--- TASK DIRECTIONS ---
As the answer, give a copy of each line below that includes the word "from".

+++ SUPPLIED INFORMATION

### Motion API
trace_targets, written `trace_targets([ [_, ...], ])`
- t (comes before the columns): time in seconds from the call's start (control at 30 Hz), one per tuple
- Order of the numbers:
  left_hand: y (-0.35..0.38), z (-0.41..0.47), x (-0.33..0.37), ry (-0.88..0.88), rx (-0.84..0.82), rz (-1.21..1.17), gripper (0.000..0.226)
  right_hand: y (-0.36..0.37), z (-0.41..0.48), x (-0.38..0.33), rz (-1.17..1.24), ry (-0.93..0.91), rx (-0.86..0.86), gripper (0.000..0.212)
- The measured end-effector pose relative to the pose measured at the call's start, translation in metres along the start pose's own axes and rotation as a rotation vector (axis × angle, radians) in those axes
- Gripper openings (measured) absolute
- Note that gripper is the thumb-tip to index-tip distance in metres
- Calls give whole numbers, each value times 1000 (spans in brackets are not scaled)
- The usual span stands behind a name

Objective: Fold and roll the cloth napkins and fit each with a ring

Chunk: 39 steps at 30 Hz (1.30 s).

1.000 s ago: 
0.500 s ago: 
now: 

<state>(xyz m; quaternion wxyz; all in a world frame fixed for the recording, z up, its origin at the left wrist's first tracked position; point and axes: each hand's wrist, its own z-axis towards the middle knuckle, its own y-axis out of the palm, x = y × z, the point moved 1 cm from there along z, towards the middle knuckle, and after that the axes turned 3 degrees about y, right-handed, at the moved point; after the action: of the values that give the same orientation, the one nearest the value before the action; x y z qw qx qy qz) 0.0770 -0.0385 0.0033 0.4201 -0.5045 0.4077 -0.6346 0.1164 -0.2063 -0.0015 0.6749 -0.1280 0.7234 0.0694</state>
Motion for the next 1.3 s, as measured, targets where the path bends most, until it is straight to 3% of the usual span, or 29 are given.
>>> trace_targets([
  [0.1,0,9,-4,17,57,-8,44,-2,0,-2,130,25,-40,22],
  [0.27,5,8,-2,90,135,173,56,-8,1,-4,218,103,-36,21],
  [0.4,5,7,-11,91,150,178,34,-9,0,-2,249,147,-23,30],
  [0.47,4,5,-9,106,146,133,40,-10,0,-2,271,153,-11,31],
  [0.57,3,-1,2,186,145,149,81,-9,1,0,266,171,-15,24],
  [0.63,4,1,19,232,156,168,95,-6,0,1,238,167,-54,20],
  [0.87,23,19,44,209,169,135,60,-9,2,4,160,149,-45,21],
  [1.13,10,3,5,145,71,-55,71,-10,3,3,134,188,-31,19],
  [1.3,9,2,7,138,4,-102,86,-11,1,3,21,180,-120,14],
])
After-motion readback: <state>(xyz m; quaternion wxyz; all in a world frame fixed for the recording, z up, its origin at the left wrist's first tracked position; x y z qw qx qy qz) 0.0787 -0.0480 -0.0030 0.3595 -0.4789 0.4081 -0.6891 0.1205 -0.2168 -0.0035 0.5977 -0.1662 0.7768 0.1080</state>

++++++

--- TASK SOLUTION ---
- t (comes before the columns): time in seconds from the call's start (control at 30 Hz), one per tuple
<state>(xyz m; quaternion wxyz; all in a world frame fixed for the recording, z up, its origin at the left wrist's first tracked position; point and axes: each hand's wrist, its own z-axis towards the middle knuckle, its own y-axis out of the palm, x = y × z, the point moved 1 cm from there along z, towards the middle knuckle, and after that the axes turned 3 degrees about y, right-handed, at the moved point; after the action: of the values that give the same orientation, the one nearest the value before the action; x y z qw qx qy qz) 0.0770 -0.0385 0.0033 0.4201 -0.5045 0.4077 -0.6346 0.1164 -0.2063 -0.0015 0.6749 -0.1280 0.7234 0.0694</state>

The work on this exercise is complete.